*** AVAILABLE DATA ***

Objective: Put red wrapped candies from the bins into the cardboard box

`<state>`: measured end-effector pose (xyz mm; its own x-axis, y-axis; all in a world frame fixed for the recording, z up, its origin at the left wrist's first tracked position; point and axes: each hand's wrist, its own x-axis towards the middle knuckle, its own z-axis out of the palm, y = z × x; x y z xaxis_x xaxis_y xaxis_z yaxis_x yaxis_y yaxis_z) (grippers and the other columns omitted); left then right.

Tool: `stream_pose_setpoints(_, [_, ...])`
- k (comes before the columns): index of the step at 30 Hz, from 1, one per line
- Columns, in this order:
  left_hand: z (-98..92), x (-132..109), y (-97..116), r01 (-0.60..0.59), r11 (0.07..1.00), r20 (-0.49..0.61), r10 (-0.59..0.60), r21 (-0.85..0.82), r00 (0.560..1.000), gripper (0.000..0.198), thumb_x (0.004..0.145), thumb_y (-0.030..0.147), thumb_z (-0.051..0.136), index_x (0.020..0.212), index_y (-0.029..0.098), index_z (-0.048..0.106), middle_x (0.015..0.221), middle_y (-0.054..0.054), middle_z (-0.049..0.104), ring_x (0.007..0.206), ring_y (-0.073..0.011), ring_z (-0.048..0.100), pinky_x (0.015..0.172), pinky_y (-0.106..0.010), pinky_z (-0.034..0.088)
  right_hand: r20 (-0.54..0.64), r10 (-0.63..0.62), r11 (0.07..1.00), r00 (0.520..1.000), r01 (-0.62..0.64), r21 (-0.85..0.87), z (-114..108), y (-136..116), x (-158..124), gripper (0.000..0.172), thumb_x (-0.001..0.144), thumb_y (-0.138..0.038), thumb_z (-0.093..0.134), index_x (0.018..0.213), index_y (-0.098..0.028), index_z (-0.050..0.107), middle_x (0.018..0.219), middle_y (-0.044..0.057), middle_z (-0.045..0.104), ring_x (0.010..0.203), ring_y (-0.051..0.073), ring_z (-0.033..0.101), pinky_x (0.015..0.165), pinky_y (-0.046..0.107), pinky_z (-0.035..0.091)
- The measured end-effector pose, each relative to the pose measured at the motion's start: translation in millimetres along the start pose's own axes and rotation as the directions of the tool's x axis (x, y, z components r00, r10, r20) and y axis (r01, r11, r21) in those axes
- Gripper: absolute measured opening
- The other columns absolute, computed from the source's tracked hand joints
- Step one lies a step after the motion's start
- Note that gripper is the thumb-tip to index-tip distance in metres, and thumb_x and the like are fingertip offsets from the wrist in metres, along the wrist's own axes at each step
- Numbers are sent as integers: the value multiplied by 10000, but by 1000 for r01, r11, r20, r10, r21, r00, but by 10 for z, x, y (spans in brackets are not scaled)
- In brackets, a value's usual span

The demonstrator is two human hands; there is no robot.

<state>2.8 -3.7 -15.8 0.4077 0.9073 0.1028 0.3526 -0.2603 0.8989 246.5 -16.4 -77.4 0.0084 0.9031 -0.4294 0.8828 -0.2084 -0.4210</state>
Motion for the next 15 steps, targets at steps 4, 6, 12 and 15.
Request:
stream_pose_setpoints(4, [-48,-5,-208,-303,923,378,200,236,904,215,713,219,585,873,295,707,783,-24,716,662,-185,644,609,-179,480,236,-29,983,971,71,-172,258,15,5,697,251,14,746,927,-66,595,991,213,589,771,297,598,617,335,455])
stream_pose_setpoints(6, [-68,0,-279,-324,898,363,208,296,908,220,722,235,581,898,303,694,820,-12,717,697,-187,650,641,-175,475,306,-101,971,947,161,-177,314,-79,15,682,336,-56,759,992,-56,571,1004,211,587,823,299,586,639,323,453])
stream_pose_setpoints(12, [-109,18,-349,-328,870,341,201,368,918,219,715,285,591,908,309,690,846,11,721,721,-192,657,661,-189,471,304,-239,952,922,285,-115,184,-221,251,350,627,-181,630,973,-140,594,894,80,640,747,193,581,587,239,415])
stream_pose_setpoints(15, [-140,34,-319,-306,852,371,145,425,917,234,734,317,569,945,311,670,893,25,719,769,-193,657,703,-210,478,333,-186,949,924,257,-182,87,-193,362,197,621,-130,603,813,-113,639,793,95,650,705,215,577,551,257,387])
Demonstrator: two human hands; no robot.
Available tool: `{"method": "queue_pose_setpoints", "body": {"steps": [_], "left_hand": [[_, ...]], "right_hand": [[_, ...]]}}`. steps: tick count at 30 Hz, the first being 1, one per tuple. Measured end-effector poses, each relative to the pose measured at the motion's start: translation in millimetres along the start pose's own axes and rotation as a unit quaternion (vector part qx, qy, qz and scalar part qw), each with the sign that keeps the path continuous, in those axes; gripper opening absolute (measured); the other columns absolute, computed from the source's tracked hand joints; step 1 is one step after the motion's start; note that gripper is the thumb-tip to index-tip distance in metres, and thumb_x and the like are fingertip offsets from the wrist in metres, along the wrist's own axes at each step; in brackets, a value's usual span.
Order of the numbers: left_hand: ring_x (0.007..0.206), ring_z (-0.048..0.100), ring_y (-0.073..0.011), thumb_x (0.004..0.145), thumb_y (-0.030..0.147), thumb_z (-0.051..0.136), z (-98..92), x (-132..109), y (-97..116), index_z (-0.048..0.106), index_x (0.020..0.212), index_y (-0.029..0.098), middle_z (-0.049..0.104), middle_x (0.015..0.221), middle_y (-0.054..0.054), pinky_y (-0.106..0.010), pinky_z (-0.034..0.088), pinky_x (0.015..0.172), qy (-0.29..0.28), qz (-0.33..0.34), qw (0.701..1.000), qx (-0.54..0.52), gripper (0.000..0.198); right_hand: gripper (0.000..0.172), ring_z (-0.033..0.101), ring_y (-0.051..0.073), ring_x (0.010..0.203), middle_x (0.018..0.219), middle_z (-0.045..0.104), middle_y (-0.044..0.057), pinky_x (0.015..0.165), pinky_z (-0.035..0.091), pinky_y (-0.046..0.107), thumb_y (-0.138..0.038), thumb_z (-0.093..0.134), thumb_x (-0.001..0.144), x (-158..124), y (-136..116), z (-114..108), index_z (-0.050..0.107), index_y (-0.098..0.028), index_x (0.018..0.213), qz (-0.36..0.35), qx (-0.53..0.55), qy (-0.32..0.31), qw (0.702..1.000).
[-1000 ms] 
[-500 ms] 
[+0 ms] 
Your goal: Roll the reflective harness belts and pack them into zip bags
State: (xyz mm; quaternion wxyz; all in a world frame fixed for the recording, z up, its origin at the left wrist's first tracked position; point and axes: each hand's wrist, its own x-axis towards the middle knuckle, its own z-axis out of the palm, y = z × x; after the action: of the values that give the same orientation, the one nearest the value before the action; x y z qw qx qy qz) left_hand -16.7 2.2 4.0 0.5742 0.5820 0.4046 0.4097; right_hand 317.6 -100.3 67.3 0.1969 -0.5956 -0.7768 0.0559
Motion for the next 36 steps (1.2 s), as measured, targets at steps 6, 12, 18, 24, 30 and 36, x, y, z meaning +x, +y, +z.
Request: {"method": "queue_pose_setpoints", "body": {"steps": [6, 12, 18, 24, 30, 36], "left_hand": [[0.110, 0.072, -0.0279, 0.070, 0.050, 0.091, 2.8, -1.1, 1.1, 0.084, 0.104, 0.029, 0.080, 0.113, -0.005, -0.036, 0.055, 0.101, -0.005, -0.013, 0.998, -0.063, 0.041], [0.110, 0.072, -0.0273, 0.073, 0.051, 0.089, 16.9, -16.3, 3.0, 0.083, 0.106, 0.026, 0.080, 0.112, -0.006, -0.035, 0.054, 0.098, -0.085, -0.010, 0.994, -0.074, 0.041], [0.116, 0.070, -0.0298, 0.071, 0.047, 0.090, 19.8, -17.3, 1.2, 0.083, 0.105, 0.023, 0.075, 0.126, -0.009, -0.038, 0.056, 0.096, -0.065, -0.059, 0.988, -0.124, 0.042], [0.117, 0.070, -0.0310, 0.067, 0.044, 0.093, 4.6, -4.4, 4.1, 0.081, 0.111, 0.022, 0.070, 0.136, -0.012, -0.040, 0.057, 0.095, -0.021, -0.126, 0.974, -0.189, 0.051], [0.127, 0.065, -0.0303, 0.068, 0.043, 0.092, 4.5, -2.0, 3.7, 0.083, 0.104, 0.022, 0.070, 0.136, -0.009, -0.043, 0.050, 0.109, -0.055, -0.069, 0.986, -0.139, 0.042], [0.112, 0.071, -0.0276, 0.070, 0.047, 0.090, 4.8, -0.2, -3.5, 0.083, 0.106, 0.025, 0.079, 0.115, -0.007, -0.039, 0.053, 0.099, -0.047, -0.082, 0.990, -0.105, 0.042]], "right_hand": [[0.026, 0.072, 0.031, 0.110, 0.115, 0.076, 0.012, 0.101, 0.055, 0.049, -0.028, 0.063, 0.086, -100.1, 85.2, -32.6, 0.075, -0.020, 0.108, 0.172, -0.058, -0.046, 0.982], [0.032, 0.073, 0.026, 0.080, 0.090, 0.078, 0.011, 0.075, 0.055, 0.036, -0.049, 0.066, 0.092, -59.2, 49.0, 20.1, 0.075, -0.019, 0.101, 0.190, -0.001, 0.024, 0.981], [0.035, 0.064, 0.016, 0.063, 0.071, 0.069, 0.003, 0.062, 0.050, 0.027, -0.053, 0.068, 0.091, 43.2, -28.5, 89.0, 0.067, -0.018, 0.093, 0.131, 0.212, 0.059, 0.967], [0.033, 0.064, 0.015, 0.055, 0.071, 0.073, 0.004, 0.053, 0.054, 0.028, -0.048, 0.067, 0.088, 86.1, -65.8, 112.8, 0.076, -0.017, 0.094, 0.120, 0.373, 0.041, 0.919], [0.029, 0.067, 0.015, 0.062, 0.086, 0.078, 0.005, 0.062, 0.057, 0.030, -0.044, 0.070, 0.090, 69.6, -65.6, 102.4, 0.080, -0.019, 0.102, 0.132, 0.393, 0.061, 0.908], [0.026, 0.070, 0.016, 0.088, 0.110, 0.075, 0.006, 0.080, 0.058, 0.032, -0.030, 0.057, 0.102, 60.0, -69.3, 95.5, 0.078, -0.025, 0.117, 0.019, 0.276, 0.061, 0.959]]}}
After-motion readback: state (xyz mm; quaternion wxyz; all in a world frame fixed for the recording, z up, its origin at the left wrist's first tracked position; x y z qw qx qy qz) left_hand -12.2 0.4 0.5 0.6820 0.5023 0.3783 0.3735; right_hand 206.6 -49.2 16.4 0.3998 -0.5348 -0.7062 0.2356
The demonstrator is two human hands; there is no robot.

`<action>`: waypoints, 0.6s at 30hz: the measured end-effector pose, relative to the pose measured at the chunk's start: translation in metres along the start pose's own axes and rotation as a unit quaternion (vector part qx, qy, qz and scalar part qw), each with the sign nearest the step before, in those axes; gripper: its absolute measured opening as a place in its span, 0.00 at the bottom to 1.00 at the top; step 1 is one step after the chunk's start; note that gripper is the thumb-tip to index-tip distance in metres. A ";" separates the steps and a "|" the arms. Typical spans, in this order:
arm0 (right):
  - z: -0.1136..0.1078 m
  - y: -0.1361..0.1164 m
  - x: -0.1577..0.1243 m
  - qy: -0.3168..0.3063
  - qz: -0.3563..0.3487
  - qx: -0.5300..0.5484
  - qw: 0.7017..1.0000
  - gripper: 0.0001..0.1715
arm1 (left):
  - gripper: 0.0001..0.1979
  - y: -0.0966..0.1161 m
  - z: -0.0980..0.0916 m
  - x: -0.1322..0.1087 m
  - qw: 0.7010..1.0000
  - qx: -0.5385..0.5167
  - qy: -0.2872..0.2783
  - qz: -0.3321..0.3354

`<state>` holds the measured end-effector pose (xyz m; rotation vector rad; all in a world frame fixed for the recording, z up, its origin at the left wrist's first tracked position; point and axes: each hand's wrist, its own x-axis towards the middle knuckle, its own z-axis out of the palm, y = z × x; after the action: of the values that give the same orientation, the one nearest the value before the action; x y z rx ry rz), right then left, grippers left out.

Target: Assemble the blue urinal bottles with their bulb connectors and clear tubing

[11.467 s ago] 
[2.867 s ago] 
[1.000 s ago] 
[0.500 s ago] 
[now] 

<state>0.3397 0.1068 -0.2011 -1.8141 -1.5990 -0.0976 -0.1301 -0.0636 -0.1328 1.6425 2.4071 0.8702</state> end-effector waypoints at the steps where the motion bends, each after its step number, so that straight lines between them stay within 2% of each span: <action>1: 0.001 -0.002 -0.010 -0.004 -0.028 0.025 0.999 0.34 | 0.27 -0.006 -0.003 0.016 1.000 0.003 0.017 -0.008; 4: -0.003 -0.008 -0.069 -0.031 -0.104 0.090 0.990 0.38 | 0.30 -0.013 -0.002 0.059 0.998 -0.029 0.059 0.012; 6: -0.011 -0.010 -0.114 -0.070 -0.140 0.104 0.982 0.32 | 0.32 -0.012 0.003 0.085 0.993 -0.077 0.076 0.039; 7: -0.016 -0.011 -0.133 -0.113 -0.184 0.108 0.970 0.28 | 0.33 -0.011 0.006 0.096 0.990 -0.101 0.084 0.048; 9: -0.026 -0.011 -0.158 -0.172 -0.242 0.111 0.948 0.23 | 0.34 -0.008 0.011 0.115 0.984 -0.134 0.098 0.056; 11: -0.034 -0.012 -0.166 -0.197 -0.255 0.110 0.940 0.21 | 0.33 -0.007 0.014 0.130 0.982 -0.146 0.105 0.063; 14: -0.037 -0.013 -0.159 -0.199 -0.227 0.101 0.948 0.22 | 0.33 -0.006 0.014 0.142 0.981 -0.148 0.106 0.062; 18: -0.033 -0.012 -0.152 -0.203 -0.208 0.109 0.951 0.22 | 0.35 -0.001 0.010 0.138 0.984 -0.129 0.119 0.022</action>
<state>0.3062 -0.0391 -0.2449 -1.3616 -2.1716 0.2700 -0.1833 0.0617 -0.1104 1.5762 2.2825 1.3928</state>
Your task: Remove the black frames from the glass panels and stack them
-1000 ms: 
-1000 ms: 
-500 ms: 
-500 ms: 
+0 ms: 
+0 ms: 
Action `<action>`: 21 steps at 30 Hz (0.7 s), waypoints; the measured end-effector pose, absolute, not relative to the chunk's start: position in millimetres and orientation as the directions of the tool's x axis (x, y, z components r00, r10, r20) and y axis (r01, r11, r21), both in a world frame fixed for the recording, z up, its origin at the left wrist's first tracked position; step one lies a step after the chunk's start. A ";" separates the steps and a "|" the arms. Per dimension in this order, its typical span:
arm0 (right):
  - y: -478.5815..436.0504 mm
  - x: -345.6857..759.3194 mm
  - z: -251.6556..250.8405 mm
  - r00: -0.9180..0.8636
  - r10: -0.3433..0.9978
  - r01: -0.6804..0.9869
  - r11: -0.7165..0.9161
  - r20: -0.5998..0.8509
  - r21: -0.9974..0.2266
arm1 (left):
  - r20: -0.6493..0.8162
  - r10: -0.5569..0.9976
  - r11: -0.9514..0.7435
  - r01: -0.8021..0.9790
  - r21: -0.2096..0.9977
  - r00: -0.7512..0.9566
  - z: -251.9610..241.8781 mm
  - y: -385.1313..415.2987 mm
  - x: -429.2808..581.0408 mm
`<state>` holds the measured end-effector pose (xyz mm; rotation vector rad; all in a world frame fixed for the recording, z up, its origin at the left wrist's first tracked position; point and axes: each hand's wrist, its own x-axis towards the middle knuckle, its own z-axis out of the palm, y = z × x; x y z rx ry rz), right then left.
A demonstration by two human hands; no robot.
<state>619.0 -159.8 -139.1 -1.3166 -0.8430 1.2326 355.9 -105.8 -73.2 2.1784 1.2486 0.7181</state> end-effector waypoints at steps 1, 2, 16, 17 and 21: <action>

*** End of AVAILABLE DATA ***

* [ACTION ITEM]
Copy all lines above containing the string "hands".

* [TASK RESULT]
The demonstrator is two human hands; there is no robot.
Demonstrator: two human hands; no robot.
The demonstrator is two human hands; there is no robot.
A demonstration by two human hands; no robot.

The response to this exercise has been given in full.